-- Task details --
In how many lines of the records does "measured" appear? Answer with one number.

/---

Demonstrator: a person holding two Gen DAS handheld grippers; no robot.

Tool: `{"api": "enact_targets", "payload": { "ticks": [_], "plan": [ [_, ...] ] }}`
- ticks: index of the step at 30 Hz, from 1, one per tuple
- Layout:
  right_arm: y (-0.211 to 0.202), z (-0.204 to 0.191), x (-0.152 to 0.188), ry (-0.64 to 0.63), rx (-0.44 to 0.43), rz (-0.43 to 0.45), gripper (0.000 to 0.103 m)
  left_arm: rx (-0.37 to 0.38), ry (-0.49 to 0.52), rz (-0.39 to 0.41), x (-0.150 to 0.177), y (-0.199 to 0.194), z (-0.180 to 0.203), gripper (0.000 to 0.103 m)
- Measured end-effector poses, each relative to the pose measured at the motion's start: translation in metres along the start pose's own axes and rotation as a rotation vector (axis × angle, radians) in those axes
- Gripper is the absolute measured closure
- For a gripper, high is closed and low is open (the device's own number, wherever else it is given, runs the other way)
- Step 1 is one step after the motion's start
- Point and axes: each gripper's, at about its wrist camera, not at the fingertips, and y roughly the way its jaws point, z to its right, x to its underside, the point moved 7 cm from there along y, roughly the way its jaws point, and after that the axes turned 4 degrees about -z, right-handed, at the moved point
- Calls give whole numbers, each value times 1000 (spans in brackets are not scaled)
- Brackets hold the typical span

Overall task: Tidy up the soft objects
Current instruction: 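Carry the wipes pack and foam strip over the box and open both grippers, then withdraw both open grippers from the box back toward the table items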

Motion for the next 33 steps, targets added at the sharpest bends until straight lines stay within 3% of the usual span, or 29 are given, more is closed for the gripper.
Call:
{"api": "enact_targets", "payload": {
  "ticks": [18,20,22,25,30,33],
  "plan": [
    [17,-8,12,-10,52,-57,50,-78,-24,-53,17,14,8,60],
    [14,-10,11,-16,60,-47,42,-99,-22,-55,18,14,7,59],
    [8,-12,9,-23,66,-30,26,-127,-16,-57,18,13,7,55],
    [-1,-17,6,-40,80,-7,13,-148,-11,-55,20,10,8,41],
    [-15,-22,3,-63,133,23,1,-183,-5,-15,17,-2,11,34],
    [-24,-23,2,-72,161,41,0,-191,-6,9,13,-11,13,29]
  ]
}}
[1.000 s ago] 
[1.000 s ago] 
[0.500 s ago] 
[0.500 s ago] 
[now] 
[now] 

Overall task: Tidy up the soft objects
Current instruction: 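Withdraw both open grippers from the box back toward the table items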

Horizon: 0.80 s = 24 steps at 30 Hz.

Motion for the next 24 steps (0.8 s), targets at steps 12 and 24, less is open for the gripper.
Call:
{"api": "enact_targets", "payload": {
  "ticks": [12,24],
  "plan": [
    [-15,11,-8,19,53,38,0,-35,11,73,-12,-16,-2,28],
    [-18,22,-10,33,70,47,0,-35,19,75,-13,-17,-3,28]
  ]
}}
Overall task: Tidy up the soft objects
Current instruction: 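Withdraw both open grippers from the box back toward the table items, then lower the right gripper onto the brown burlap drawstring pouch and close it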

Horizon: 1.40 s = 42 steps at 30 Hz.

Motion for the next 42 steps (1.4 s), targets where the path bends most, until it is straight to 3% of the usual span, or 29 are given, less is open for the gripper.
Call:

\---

-- Answer section --
2